**How to complete this task:**
Each line from the first down to the one containing "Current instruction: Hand" should be returned exactly as it appears below.

**Provided material:**
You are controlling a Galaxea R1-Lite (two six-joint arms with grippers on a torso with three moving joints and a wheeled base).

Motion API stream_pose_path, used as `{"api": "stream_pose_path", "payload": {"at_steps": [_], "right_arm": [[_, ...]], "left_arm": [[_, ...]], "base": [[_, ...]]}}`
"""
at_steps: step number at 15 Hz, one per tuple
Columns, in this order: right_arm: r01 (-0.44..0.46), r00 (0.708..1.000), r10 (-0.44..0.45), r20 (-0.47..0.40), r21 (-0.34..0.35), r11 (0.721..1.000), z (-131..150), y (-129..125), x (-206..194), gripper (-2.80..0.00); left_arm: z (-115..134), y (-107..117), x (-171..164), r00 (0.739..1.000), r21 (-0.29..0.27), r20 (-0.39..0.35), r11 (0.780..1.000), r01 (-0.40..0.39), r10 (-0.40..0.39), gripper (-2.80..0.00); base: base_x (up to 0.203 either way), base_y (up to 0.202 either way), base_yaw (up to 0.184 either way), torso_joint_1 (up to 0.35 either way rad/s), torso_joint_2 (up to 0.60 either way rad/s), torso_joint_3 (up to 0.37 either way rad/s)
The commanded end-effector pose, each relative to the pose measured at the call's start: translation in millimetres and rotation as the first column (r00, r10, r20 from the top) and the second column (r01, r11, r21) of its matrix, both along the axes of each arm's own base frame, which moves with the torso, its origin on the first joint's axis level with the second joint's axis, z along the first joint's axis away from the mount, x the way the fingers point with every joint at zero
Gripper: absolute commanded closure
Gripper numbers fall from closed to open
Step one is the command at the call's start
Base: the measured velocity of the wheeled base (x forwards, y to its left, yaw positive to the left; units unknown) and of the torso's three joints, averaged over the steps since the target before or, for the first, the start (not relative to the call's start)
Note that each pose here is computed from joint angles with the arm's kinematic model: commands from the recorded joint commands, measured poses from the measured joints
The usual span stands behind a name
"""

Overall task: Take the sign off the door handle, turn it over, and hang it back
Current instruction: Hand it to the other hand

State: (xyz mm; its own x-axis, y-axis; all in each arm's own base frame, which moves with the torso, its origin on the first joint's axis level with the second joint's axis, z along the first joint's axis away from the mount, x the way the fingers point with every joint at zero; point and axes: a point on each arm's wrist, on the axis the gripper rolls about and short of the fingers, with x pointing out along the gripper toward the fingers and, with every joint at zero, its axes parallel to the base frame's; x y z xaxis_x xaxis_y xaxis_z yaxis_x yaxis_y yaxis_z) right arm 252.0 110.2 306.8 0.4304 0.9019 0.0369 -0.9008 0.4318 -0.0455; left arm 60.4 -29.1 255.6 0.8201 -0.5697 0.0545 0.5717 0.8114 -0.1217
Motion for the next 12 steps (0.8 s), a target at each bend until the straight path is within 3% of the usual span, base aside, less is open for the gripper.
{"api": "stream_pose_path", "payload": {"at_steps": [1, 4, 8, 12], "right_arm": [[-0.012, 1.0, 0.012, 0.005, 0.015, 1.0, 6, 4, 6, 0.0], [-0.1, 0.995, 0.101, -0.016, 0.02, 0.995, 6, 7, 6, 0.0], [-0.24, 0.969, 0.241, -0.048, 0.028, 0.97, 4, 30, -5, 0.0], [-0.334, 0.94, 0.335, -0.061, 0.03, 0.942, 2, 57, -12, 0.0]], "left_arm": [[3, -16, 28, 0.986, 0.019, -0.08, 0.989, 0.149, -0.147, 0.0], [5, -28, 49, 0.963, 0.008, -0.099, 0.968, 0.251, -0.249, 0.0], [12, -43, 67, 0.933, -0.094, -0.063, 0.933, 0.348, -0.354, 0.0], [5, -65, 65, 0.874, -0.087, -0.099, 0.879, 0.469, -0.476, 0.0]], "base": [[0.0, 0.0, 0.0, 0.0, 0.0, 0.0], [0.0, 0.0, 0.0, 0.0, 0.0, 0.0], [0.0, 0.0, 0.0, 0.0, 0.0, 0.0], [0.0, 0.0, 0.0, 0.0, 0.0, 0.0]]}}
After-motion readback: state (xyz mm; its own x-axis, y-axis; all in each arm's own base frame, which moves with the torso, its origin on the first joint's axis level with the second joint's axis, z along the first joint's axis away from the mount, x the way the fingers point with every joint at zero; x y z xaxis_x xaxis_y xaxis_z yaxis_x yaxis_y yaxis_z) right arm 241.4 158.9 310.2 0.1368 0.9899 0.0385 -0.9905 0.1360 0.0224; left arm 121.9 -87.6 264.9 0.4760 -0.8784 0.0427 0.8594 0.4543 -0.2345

**Output for this task:**
You are controlling a Galaxea R1-Lite (two six-joint arms with grippers on a torso with three moving joints and a wheeled base).

Motion API stream_pose_path, used as `{"api": "stream_pose_path", "payload": {"at_steps": [_], "right_arm": [[_, ...]], "left_arm": [[_, ...]], "base": [[_, ...]]}}`
"""
at_steps: step number at 15 Hz, one per tuple
Columns, in this order: right_arm: r01 (-0.44..0.46), r00 (0.708..1.000), r10 (-0.44..0.45), r20 (-0.47..0.40), r21 (-0.34..0.35), r11 (0.721..1.000), z (-131..150), y (-129..125), x (-206..194), gripper (-2.80..0.00); left_arm: z (-115..134), y (-107..117), x (-171..164), r00 (0.739..1.000), r21 (-0.29..0.27), r20 (-0.39..0.35), r11 (0.780..1.000), r01 (-0.40..0.39), r10 (-0.40..0.39), gripper (-2.80..0.00); base: base_x (up to 0.203 either way), base_y (up to 0.202 either way), base_yaw (up to 0.184 either way), torso_joint_1 (up to 0.35 either way rad/s), torso_joint_2 (up to 0.60 either way rad/s), torso_joint_3 (up to 0.37 either way rad/s)
The commanded end-effector pose, each relative to the pose measured at the call's start: translation in millimetres and rotation as the first column (r00, r10, r20 from the top) and the second column (r01, r11, r21) of its matrix, both along the axes of each arm's own base frame, which moves with the torso, its origin on the first joint's axis level with the second joint's axis, z along the first joint's axis away from the mount, x the way the fingers point with every joint at zero
Gripper: absolute commanded closure
Gripper numbers fall from closed to open
Step one is the command at the call's start
Base: the measured velocity of the wheeled base (x forwards, y to its left, yaw positive to the left; units unknown) and of the torso's three joints, averaged over the steps since the target before or, for the first, the start (not relative to the call's start)
Note that each pose here is computed from joint angles with the arm's kinematic model: commands from the recorded joint commands, measured poses from the measured joints
The usual span stands behind a name
"""

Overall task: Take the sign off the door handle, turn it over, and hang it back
Current instruction: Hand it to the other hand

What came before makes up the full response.